Only an exact repeat of the listing, without its images, counts as the answer.

┄┄┄┄┄┄

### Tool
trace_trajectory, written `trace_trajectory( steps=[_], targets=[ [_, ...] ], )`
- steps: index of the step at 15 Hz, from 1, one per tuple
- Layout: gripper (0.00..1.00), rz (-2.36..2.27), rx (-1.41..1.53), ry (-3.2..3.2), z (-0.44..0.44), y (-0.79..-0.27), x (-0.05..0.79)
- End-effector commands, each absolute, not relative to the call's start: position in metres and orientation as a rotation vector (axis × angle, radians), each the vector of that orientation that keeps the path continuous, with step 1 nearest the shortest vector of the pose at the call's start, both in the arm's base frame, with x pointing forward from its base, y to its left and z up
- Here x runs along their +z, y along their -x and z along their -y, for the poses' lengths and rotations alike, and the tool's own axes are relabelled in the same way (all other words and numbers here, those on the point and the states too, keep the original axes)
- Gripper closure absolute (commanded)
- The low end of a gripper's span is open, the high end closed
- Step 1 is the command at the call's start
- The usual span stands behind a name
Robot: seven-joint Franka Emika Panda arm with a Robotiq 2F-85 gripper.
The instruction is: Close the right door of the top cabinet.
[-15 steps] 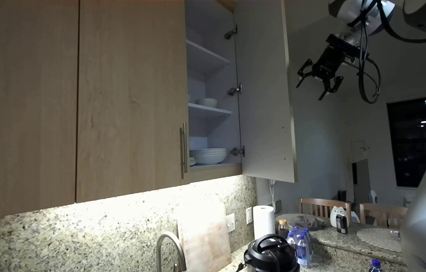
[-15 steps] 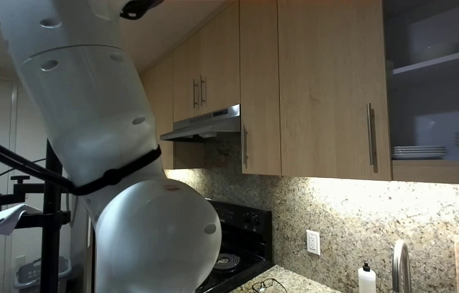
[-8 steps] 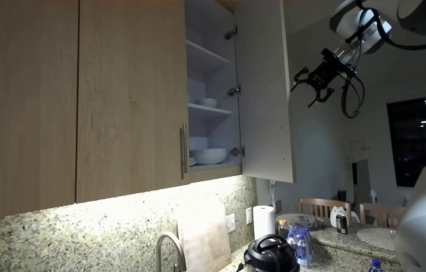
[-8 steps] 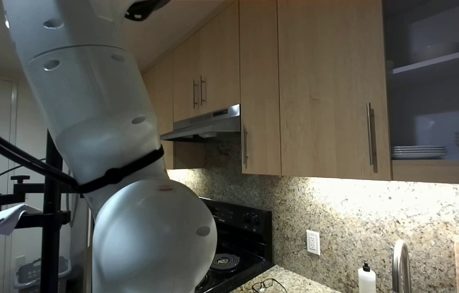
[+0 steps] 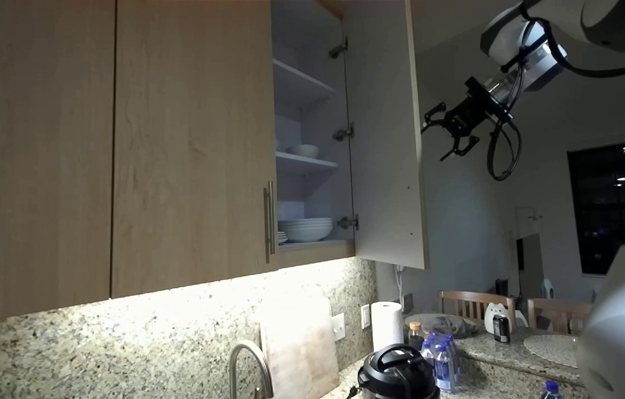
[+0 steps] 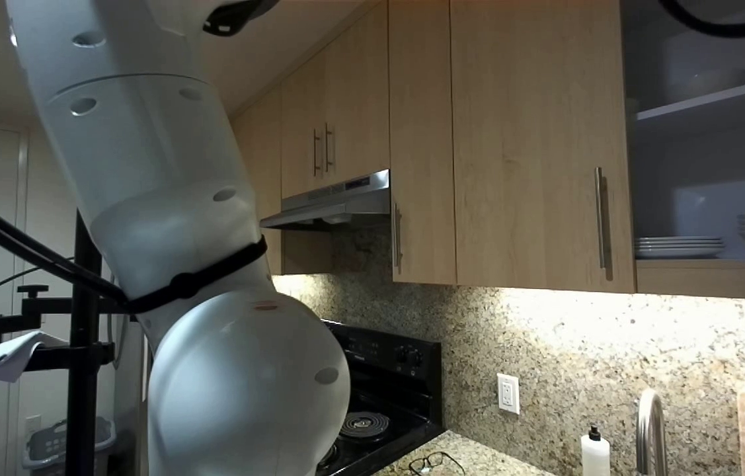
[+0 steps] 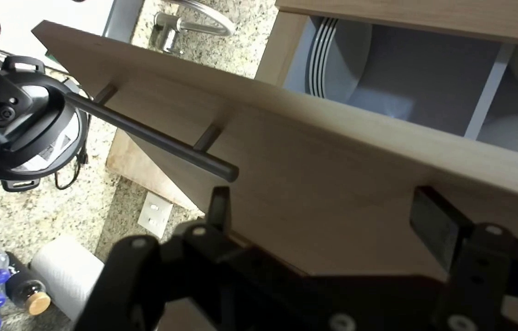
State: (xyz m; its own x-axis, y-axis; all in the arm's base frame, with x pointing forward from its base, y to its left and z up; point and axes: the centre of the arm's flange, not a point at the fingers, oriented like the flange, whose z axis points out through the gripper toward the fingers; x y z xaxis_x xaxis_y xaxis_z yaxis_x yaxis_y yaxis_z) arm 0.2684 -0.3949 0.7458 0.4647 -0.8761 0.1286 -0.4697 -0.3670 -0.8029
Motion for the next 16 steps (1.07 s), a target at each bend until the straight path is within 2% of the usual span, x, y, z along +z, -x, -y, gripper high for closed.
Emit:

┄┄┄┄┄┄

— Result of the task —
### Tool
trace_trajectory, written `trace_trajectory( steps=[_], targets=[ [_, ...] ], )`
- steps: index of the step at 15 Hz, from 1, one per tuple
- Layout: gripper (0.00..1.00), rz (-2.36..2.27), rx (-1.41..1.53), ry (-3.2..3.2), z (-0.44..0.44), y (-0.79..-0.27), x (-0.05..0.79)
- End-effector commands, each absolute, not relative to the call's start: position in metres and orientation as a rotation vector (axis × angle, radians), each the vector of that orientation that keeps the path continuous, with step 1 nearest the shortest vector of the pose at the call's start, both in the arm's base frame, with x pointing forward from its base, y to its left and z up
- Here x runs along their +z, y along their -x and z along their -y, for the poses' lengths and rotations alike, and the tool's own axes are relabelled in the same way (all other words and numbers here, those on the point and the states too, keep the original axes)
- Gripper closure absolute (commanded)
- The low end of a gripper's span is open, the high end closed
- Step 1 is the command at the call's start
- The usual span stands behind a name
Robot: seven-joint Franka Emika Panda arm with a Robotiq 2F-85 gripper.
The instruction is: Close the right door of the top cabinet.
[-15 steps] 
[-15 steps] 
[-8 steps] 
[-8 steps] 
[+0 steps] 
[+0 steps] 
[+0 steps] 
State: (xyz m; its own x-axis, y-axis; all in the arm's base frame, with x pointing forward from its base, y to its left and z up; point and axes: the centre of the arm's flange, not a point at the fingers, oriented like the flange, whose z axis points out through the gripper toward the fingers; x y z xaxis_x xaxis_y xaxis_z yaxis_x yaxis_y yaxis_z) arm 0.2684 -0.3949 0.7458 0.4647 -0.8761 0.1286 -0.4697 -0.3670 -0.8029
Motion for the next 16 steps (1.07 s), a target at each bend until the straight path is within 2% of the usual span, x, y, z along +z, -x, -y, gripper high for closed.
Emit:

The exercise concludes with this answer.